バングラデシュでは公共放送はあるが、教育専用のチャンネルは存在しない。また、経済格差などから教育の機会不均等の問題があり、質の高い教師や教育機関も不足している。そのためバングラデシュ政府は、教育の機会均等を目指して、2014年3月までにメディアを活用した教育を提供すると決めた。だが実際には、インフラが整っていない地方の学校にマルチメディア教育システムを構築するのは難しい。そこでハサン氏は、一般に普及しているテレビやラジオのメディアを活用して、教育番組を提供することが有効的だと語った。将来的には教育テレビの設立を目指していると言う。
一方、ボツワナでは2011年に教育テレビ(BETV)が設立され、1日2時間の試験放送が行なわれている。また、政府が学校へのテレビ設置を援助し、教育番組が授業の一部に取り入れられる。セラベ氏は、まずは海外番組を購入し、教育テレビの内容を充実させ、2015年までには放送設備と人材を増やし、本放送を始めたいと言う。自国で番組制作することは、カリキュラムに即したものを作っていける一方で、ユニバーサルに通用するものを作ることで、国民が世界市民であることを認識する意義もあると語った。

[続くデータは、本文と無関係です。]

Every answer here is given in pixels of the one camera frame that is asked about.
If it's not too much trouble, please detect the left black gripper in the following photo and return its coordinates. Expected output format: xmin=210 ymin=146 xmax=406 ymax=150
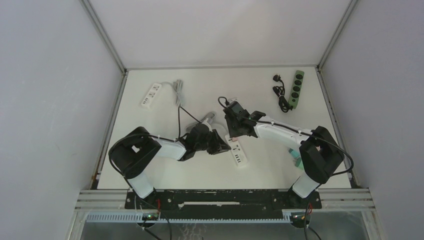
xmin=194 ymin=129 xmax=230 ymax=156

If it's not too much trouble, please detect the white power strip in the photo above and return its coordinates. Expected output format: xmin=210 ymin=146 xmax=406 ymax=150
xmin=140 ymin=83 xmax=162 ymax=109
xmin=225 ymin=134 xmax=248 ymax=168

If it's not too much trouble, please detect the teal plug adapter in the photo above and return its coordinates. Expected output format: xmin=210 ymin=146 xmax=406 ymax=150
xmin=288 ymin=148 xmax=301 ymax=160

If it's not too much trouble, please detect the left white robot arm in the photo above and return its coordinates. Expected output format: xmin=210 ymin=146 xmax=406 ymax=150
xmin=108 ymin=123 xmax=231 ymax=209

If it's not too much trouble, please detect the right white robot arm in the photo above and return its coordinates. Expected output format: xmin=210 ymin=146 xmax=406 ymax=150
xmin=223 ymin=107 xmax=351 ymax=208

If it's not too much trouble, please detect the green plug adapter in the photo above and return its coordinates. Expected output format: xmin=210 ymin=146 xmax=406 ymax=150
xmin=293 ymin=158 xmax=304 ymax=170

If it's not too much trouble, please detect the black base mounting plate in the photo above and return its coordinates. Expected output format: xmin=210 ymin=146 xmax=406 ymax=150
xmin=124 ymin=189 xmax=322 ymax=218

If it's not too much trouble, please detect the green power strip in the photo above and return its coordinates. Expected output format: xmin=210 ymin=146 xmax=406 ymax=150
xmin=288 ymin=70 xmax=305 ymax=109

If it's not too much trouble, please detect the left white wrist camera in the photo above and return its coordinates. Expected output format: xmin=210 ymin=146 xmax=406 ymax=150
xmin=201 ymin=111 xmax=216 ymax=131

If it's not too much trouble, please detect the grey cord of near strip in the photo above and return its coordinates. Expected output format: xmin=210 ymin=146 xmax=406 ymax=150
xmin=183 ymin=111 xmax=229 ymax=137

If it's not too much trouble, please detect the grey cord of strip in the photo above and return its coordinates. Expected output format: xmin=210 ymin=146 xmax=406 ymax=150
xmin=183 ymin=111 xmax=229 ymax=137
xmin=161 ymin=79 xmax=185 ymax=108

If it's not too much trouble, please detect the black coiled power cord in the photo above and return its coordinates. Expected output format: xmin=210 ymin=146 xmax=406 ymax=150
xmin=272 ymin=74 xmax=294 ymax=114

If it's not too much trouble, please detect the grey cord of far strip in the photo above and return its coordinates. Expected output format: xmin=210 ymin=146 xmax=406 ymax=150
xmin=161 ymin=79 xmax=185 ymax=108

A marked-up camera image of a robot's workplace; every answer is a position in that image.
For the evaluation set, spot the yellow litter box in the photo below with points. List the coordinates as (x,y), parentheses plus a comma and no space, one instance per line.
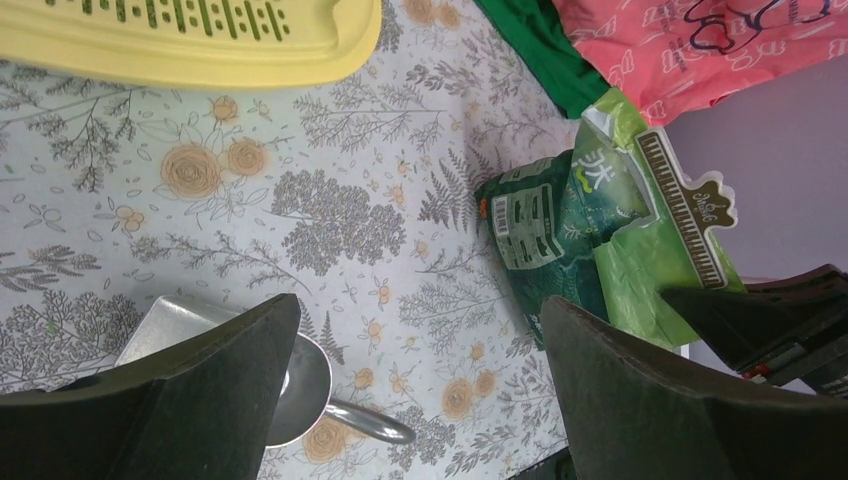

また、インドでは300以上の民間放送局があり、公共放送以外にも子ども向け番組や教育番組が増えている。しかし、民放放送ではスポンサーの意向が反映されるため、純粋な教育番組を作るのは難しいとクリッシュナラオ氏は言う。また、政府がIT技術者の育成に力を入れるなど教育政策が進められるインドでも、理系の教師が不足している。それを補うのはメディアである。クリッシュナラオ氏は、今後はテレビのモバイル化が進むため、小さい画面に対応した教育番組を提供する必要があると語った。
学習において、生徒と教師の直接的コミュニケーションは大切である。だが、国民に教育の権利を平等に提供するためには、テレビを中心としたメディアの活用が最も効果的であると皆の意見は一致した。